Sono particolarmente lieto di essere tra voi, nel cuore di queste officine meccaniche, che, qualificandosi col titolo di "Calabresi", intendono certamente esprimere la volontà e l'aspirazione di contribuire allo sviluppo economico nazionale, ma avendo sempre ben presente la situazione di questa parte d'Italia.

Sono al corrente dei particolari problemi della generosa e forte regione calabrese, che ho avuto altra volta la possibilità di visitare e di conoscere.

E sono lieto anche di essere qui per l'occasione del XXI Congresso eucaristico nazionale, quando su Reggio sono puntati, nel segno della fede e dell'amore, gli occhi e il cuore di tutti i cattolici italiani.


2. Non poteva esserci per me una circostanza più opportuna di questa per incontrarmi con voi, cari fratelli e sorelle, perché il Cristo eucaristico, se appartiene a tutte le categorie di persone, ha un rapporto tutto speciale col mondo del lavoro. Il pane e il vino, posti sull'altare per essere trasformati, in virtù del potere divino, nel corpo e nel sangue di Cristo, sono infatti il "frutto del lavoro dell'uomo", come dice il sacerdote nell'offertorio della Messa.

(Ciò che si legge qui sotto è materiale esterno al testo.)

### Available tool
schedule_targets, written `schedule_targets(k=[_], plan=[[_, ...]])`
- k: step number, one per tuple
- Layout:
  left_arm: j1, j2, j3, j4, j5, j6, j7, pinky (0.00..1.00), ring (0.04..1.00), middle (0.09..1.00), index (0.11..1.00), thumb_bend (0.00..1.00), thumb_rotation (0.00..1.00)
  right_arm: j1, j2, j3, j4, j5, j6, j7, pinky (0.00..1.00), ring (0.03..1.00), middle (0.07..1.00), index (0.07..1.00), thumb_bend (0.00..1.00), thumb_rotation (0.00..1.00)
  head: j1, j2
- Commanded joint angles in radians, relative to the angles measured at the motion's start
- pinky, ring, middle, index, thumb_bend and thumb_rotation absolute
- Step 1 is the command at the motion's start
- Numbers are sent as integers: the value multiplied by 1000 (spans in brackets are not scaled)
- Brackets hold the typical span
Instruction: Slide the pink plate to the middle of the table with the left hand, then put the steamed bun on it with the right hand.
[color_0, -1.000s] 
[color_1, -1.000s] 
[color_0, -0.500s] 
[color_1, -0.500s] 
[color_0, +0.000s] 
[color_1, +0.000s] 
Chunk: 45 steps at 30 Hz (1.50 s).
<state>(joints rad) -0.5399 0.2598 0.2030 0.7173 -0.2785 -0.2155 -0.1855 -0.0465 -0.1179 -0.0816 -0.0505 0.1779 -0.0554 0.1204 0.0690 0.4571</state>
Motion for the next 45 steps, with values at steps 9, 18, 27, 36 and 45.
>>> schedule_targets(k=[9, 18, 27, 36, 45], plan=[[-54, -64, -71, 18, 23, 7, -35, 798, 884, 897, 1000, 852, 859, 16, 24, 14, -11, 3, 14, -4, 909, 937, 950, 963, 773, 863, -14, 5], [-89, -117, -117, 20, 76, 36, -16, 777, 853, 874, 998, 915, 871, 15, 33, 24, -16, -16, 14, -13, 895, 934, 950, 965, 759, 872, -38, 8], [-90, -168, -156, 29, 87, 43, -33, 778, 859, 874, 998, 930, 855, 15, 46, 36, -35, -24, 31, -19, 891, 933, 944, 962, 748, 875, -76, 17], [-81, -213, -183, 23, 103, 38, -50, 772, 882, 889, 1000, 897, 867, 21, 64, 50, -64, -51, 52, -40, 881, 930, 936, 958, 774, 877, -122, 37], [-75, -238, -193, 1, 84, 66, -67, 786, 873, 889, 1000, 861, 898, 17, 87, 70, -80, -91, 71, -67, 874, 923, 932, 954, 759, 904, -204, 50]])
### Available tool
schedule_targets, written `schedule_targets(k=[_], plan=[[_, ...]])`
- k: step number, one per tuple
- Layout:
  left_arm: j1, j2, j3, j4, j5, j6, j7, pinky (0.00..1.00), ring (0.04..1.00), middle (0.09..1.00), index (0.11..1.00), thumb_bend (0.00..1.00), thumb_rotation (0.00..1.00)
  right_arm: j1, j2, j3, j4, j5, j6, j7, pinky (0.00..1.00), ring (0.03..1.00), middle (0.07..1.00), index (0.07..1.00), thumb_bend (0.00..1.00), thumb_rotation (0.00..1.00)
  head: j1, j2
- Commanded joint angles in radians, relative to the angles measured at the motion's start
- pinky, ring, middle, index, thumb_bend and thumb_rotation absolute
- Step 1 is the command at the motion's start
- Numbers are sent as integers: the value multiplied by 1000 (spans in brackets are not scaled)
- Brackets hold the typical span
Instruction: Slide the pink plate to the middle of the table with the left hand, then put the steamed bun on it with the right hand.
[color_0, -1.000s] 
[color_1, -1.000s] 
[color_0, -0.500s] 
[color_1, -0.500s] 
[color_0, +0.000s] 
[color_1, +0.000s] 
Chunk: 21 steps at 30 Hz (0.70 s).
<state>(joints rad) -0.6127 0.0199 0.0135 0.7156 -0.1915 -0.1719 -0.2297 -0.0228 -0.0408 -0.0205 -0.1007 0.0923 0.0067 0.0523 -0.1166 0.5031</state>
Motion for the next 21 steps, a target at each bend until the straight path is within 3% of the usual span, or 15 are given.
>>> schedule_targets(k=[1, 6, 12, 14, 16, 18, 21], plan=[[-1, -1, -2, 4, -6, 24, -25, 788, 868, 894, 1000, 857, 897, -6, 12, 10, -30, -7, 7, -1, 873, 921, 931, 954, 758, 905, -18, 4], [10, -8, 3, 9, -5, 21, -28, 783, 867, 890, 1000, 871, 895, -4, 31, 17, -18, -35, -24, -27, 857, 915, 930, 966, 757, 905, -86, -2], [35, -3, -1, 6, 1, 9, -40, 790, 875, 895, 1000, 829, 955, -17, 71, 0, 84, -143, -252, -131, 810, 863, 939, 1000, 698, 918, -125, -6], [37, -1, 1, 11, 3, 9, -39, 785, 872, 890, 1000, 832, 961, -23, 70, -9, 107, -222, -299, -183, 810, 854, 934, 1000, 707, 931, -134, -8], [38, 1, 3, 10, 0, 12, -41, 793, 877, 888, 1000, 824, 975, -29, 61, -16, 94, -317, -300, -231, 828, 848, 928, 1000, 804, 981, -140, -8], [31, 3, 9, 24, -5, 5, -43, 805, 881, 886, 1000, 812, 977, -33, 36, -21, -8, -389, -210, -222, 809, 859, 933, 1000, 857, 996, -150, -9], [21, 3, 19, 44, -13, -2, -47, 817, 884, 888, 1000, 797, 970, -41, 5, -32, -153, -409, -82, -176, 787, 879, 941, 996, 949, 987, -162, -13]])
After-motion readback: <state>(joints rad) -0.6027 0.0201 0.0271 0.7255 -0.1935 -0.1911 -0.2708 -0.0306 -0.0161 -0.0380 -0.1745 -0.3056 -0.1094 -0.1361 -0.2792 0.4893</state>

E proprio in nome di Cristo, venuto sulla terra per unire gli uomini nell'amore del Padre comune e per farli fratelli, che i problemi del lavoro sono ben presenti alla sollecitudine della Chiesa, la quale, pur non avendo il compito di escogitare soluzioni puramente tecniche, non può restare estranea e indifferente a tutto ciò che tocca la giustizia, il rispetto della dignità della persona umana, la pace delle famiglie e della società, nè può rimanere distante da quanti soffrono, o sono senza lavoro o in condizioni di vita non degne di un essere umano.

Il "cammino della Chiesa è infatti l'uomo" (cfr. RH 14). A lui ha voluto unirsi in qualche modo Cristo stesso (cfr. GS 22). Le sorti concrete degli uomini e delle donne, nelle loro particolari situazioni, e soprattutto quelle dei lavoratori, stanno a cuore alla Chiesa, stanno a cuore al Papa, come anche ai vostri Vescovi.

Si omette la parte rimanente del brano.